### Task to complete
Look through the listing and locate every line containing the word "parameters"; copy those lines.

::: Input records

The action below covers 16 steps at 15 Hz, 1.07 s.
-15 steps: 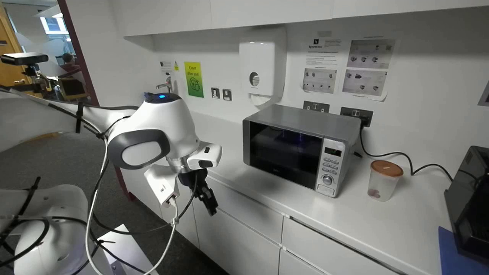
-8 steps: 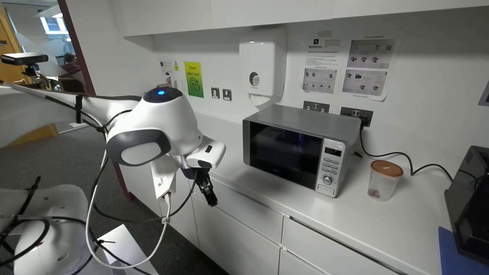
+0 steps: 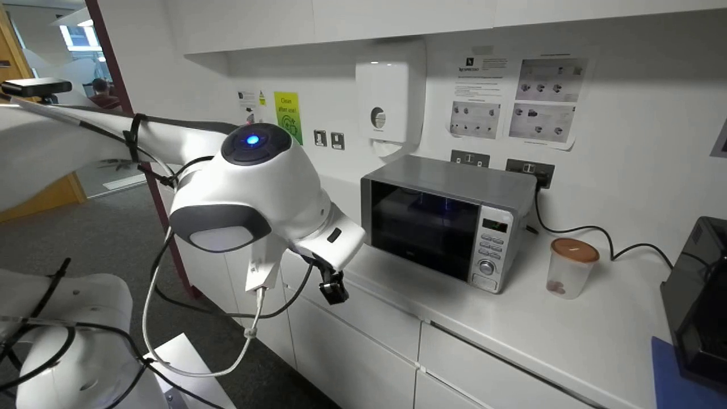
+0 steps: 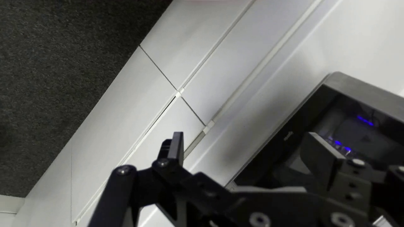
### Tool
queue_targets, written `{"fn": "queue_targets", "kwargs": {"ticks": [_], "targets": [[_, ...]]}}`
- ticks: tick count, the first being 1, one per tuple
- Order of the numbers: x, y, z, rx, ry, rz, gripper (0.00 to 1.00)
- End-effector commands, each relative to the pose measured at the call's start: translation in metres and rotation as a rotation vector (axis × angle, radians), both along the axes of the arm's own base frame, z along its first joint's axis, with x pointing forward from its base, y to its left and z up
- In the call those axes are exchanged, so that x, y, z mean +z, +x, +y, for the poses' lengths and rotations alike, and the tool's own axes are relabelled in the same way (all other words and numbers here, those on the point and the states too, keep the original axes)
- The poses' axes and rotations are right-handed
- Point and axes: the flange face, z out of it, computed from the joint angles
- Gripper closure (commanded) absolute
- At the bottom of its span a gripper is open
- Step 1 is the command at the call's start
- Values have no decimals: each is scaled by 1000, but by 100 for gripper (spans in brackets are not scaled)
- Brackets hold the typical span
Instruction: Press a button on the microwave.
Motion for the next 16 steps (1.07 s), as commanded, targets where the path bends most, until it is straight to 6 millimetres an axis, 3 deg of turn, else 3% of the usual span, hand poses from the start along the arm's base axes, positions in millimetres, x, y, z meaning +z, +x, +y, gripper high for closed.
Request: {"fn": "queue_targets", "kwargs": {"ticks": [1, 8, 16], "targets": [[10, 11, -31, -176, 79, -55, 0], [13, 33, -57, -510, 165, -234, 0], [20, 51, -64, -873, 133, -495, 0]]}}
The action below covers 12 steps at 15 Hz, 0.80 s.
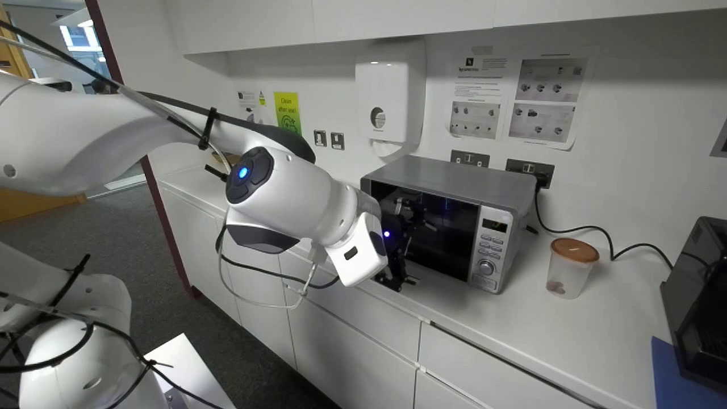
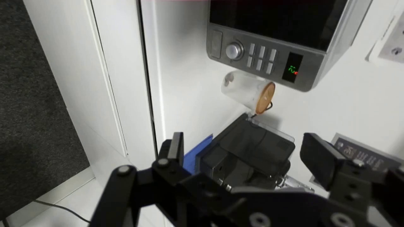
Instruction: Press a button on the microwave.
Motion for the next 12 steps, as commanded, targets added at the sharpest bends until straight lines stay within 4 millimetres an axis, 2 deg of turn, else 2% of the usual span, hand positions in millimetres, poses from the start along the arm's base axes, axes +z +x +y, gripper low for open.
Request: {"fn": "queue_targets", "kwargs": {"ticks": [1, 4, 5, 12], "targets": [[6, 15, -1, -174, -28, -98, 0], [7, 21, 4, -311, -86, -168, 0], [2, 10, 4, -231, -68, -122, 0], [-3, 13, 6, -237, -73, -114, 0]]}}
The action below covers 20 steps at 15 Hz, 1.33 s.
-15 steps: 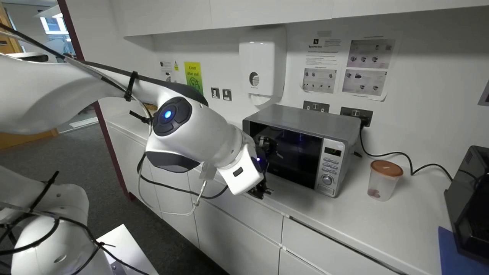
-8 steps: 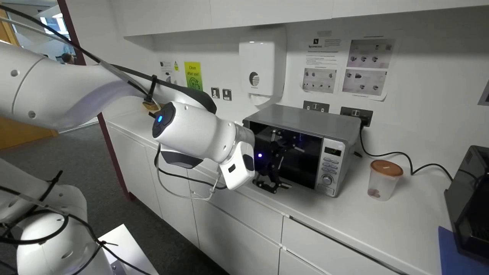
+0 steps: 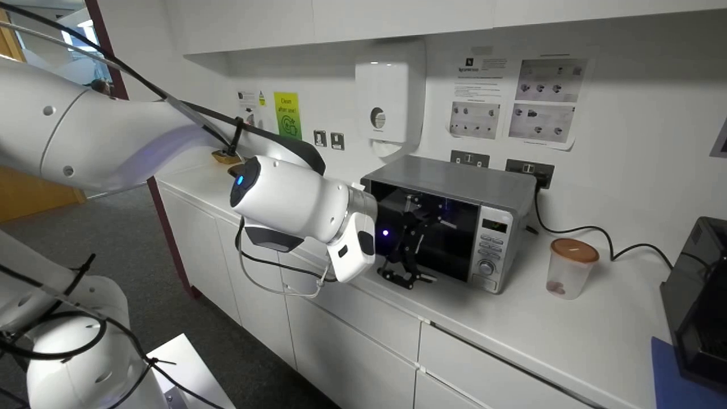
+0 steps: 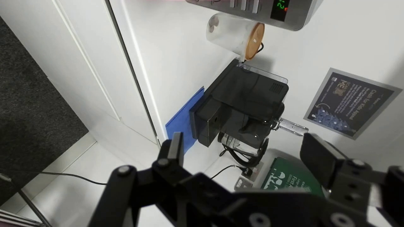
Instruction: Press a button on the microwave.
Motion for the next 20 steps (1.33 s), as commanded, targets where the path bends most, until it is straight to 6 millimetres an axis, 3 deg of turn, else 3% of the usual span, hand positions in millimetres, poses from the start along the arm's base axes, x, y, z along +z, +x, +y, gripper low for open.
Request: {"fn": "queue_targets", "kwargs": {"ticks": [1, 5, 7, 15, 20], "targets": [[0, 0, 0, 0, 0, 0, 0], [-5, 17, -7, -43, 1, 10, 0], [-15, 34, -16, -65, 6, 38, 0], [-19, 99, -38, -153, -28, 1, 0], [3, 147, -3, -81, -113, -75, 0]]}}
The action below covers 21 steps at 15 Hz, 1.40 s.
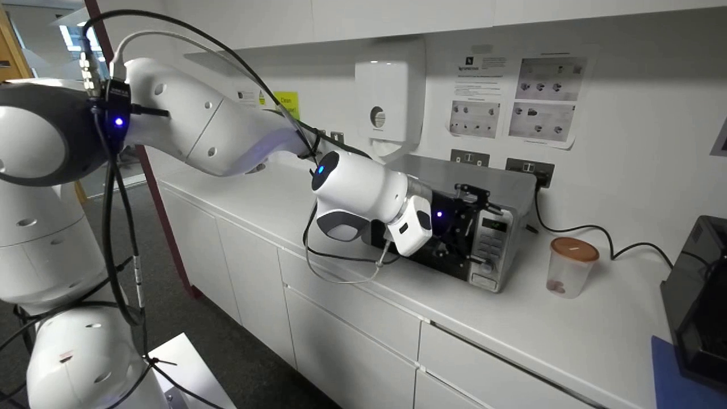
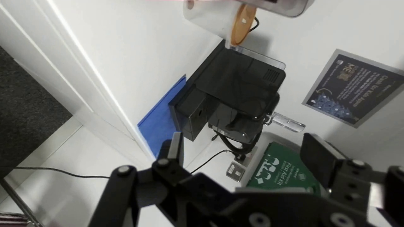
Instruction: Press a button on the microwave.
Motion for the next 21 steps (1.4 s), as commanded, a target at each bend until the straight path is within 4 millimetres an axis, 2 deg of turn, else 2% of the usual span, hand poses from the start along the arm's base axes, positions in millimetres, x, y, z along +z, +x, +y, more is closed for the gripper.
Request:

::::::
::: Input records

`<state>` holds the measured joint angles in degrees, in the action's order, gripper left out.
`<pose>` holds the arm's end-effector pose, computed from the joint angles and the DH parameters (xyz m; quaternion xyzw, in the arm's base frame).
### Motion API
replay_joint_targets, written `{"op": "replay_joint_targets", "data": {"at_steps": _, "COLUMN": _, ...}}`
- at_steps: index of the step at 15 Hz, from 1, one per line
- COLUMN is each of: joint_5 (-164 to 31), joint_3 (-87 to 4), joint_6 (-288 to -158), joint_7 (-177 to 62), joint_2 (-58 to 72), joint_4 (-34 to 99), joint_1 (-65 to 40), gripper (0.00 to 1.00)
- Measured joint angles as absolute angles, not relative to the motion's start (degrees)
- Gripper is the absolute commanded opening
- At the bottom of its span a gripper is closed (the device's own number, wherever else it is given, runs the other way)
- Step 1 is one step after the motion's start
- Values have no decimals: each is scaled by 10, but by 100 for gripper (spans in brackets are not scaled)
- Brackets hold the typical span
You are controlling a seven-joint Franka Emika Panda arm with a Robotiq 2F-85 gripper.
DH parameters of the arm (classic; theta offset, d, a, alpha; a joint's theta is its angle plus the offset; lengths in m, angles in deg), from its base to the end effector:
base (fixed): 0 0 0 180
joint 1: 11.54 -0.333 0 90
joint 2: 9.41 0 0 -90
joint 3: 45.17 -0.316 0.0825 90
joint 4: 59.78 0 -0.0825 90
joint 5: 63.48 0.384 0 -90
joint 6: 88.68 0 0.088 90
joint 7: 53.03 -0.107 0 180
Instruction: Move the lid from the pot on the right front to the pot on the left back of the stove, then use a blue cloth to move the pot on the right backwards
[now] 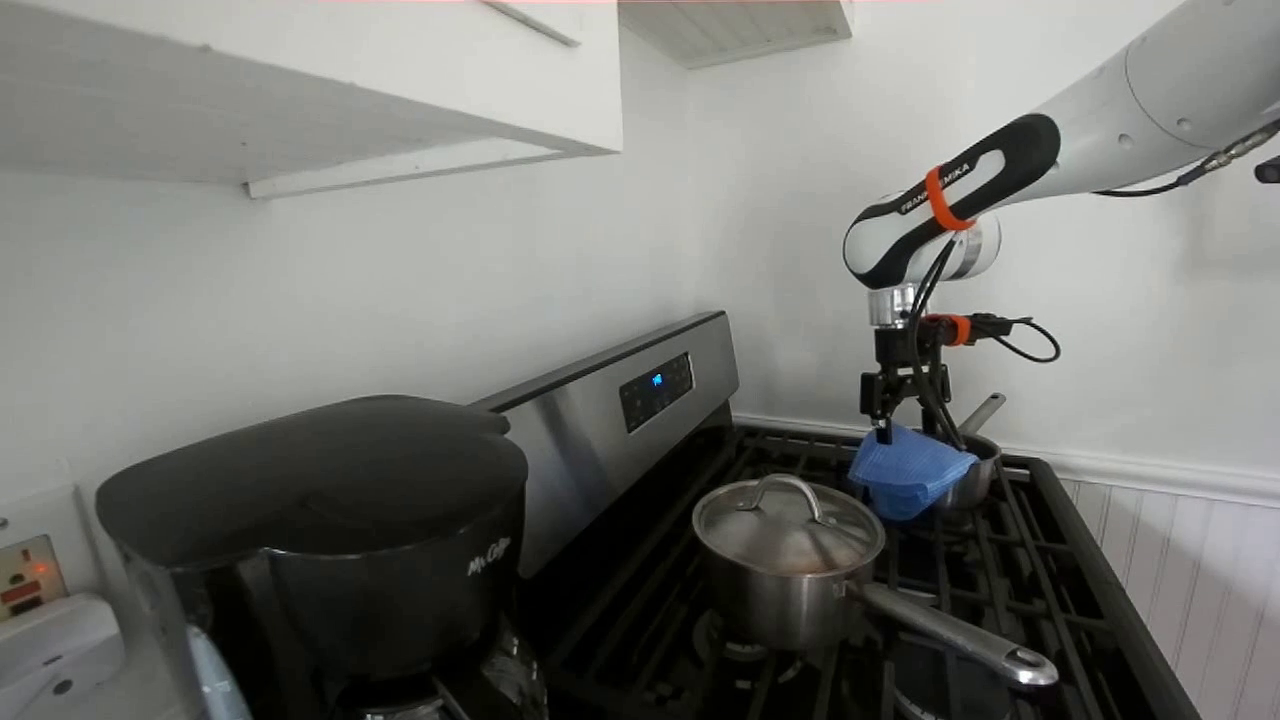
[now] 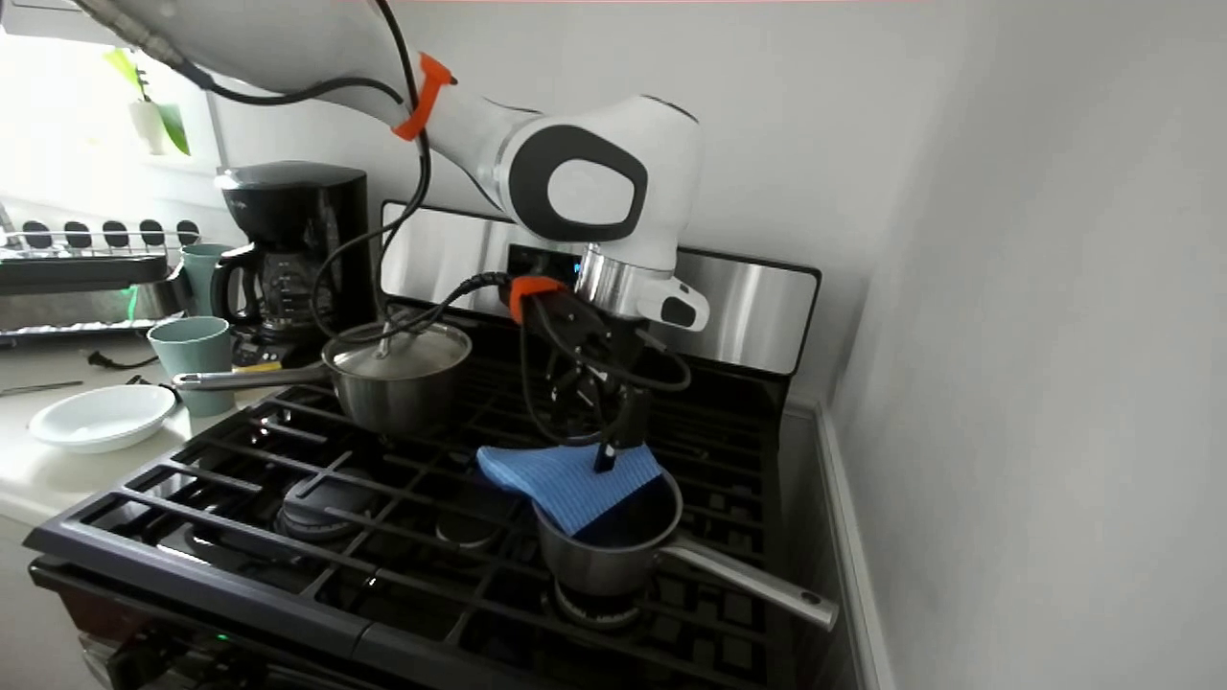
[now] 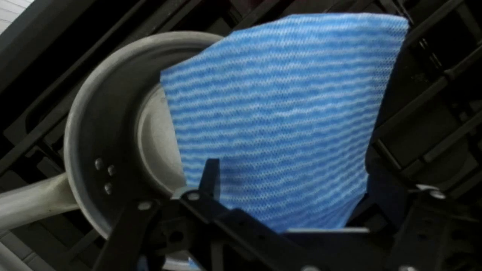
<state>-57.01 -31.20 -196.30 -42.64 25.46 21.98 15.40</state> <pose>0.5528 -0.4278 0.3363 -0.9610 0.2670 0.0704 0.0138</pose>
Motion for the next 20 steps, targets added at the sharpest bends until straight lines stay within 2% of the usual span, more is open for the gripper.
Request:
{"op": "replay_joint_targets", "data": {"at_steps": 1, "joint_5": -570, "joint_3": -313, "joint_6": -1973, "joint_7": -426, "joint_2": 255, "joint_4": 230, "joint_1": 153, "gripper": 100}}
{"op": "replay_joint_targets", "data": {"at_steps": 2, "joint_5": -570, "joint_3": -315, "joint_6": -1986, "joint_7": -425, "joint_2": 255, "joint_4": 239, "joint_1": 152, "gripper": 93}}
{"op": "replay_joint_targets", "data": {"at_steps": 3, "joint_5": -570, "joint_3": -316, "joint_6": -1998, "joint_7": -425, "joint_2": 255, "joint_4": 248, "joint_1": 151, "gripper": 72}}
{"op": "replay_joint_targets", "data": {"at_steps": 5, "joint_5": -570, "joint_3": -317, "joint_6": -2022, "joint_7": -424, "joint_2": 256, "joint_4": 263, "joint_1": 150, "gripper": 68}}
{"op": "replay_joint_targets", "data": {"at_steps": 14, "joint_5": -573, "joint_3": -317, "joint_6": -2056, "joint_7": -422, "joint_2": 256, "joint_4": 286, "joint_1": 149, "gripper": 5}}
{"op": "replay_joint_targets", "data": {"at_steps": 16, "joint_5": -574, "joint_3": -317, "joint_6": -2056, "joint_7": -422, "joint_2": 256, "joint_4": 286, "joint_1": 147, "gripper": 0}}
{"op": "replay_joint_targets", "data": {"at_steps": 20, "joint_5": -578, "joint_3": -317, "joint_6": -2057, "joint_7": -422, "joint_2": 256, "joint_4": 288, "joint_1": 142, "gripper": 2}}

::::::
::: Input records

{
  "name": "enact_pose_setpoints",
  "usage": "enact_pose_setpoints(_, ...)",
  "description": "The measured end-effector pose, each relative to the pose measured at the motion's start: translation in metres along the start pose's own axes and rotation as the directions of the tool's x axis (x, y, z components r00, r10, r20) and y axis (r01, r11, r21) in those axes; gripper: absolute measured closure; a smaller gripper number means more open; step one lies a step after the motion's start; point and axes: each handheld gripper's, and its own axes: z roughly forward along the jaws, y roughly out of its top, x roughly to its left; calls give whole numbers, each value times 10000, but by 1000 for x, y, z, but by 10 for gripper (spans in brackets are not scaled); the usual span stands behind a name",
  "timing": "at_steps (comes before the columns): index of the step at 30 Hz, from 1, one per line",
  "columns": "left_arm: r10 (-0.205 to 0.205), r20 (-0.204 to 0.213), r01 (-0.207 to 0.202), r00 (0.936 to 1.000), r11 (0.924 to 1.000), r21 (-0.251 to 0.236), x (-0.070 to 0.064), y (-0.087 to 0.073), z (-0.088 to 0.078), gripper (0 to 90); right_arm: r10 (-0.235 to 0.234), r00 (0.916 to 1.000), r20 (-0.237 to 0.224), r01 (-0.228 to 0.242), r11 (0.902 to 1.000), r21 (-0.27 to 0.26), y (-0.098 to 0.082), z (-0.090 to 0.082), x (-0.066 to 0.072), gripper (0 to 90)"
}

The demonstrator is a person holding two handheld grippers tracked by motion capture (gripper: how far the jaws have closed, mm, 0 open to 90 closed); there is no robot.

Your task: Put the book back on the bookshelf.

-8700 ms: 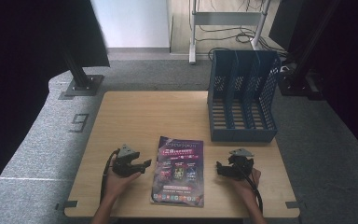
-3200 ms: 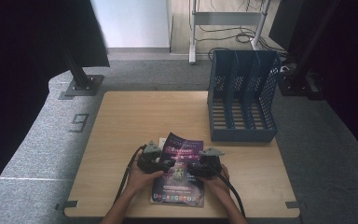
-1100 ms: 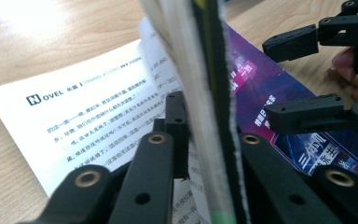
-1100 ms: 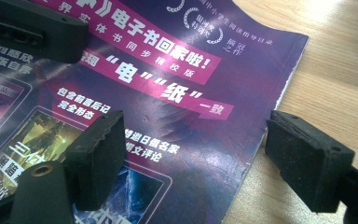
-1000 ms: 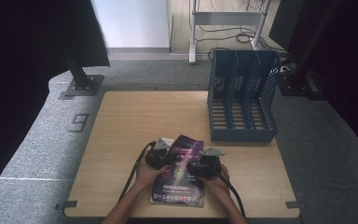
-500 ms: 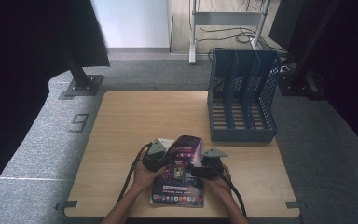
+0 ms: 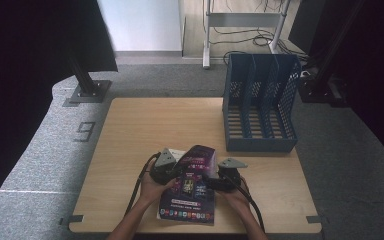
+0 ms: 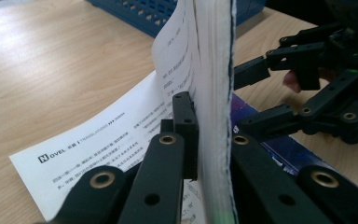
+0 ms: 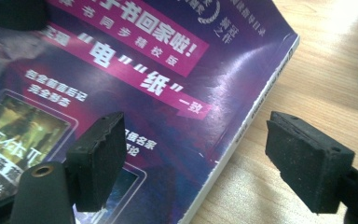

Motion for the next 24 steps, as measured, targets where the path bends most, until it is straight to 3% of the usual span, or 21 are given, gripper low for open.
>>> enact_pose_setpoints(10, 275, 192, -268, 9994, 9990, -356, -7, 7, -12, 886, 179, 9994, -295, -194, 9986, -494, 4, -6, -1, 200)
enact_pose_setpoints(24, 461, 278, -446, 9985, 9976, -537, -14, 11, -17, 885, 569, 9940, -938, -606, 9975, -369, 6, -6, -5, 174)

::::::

### Completed exercise
`<pose>` holds the arm's end-effector pose, computed from the joint angles and the DH parameters (xyz m; quaternion xyzw, in the arm's base frame).
DH parameters of the arm (classic; theta offset, d, a, alpha; a joint's theta is its angle plus the offset; lengths in m, angles in deg), from its base to the end effector:

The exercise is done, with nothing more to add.